:: Task description ::
When you write out the listing, keep each word exactly as it stands but include none of its images.
---------- Dataset excerpt ----------
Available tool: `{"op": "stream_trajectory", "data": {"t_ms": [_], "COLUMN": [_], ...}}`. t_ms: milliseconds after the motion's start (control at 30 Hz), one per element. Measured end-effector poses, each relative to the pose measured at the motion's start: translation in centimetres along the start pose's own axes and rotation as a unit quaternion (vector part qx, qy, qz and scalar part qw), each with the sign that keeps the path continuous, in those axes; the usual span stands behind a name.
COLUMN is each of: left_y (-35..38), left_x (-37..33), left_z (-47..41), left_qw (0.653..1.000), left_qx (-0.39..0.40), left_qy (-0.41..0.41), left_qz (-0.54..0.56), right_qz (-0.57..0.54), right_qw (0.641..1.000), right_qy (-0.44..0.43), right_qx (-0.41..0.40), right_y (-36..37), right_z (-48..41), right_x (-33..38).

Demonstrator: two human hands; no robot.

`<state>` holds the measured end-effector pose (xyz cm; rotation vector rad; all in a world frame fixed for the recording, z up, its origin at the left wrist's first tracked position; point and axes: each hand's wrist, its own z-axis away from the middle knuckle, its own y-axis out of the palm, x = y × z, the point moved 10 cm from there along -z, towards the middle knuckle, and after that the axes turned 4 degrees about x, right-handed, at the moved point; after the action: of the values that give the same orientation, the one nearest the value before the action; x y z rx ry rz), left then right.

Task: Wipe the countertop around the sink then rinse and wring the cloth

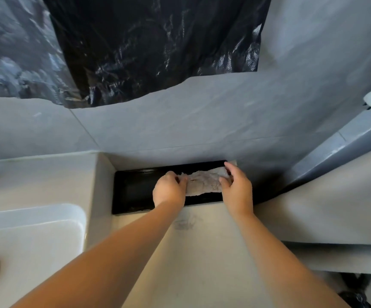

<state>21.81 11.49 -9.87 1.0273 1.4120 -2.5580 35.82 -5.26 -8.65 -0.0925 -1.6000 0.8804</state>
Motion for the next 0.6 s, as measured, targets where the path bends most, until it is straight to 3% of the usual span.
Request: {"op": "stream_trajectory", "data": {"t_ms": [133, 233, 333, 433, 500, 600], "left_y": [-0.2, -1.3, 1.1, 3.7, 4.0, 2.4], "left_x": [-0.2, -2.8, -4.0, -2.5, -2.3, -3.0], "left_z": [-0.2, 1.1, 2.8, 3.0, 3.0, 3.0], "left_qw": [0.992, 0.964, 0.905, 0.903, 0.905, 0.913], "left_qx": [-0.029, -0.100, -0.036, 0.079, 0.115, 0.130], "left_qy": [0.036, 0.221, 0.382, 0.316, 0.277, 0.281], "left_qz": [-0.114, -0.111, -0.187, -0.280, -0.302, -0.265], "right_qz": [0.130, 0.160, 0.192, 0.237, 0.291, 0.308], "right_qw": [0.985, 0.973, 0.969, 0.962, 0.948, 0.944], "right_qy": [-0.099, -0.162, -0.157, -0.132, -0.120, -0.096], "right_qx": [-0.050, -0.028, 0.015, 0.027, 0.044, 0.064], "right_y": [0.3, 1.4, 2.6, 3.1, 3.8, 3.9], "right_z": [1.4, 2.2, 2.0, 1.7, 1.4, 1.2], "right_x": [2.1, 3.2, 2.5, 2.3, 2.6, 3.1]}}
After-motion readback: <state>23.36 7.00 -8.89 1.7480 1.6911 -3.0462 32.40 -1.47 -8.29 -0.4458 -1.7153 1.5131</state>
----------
:: Your solution ::
Available tool: `{"op": "stream_trajectory", "data": {"t_ms": [_], "COLUMN": [_], ...}}`. t_ms: milliseconds after the motion's start (control at 30 Hz), one per element. Measured end-effector poses, each relative to the pose measured at the motion's start: translation in centimetres along the start pose's own axes and rotation as a unit quaternion (vector part qx, qy, qz and scalar part qw), each with the sign that keeps the path continuous, in those axes; the usual span stands behind a name.
COLUMN is each of: left_y (-35..38), left_x (-37..33), left_z (-47..41), left_qw (0.653..1.000), left_qx (-0.39..0.40), left_qy (-0.41..0.41), left_qz (-0.54..0.56), right_qz (-0.57..0.54), right_qw (0.641..1.000), right_qy (-0.44..0.43), right_qx (-0.41..0.40), right_y (-36..37), right_z (-48..41), right_x (-33..38).

Demonstrator: two human hands; no robot.

`<state>` holds the measured end-effector pose (xyz cm; rotation vector rad; all in a world frame fixed for the recording, z up, its origin at the left wrist's first tracked position; point and axes: each hand's wrist, its own z-axis away from the middle knuckle, its own y-axis out of the palm, x = y × z, the point moved 10 cm from there along -z, towards the middle knuckle, and after that the axes turned 4 degrees about x, right-handed, at the moved point; after the action: of the values that give the same orientation, the one nearest the value before the action; x y z rx ry rz), left then right.

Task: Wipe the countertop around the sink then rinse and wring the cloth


<state>21.81 11.49 -9.87 1.0273 1.4120 -2.5580 35.82 -5.26 -8.65 -0.0925 -1.6000 0.8804</state>
Motion for the next 0.6 s, as measured, targets where the path bends most, until it is straight to 3% of the usual span.
Request: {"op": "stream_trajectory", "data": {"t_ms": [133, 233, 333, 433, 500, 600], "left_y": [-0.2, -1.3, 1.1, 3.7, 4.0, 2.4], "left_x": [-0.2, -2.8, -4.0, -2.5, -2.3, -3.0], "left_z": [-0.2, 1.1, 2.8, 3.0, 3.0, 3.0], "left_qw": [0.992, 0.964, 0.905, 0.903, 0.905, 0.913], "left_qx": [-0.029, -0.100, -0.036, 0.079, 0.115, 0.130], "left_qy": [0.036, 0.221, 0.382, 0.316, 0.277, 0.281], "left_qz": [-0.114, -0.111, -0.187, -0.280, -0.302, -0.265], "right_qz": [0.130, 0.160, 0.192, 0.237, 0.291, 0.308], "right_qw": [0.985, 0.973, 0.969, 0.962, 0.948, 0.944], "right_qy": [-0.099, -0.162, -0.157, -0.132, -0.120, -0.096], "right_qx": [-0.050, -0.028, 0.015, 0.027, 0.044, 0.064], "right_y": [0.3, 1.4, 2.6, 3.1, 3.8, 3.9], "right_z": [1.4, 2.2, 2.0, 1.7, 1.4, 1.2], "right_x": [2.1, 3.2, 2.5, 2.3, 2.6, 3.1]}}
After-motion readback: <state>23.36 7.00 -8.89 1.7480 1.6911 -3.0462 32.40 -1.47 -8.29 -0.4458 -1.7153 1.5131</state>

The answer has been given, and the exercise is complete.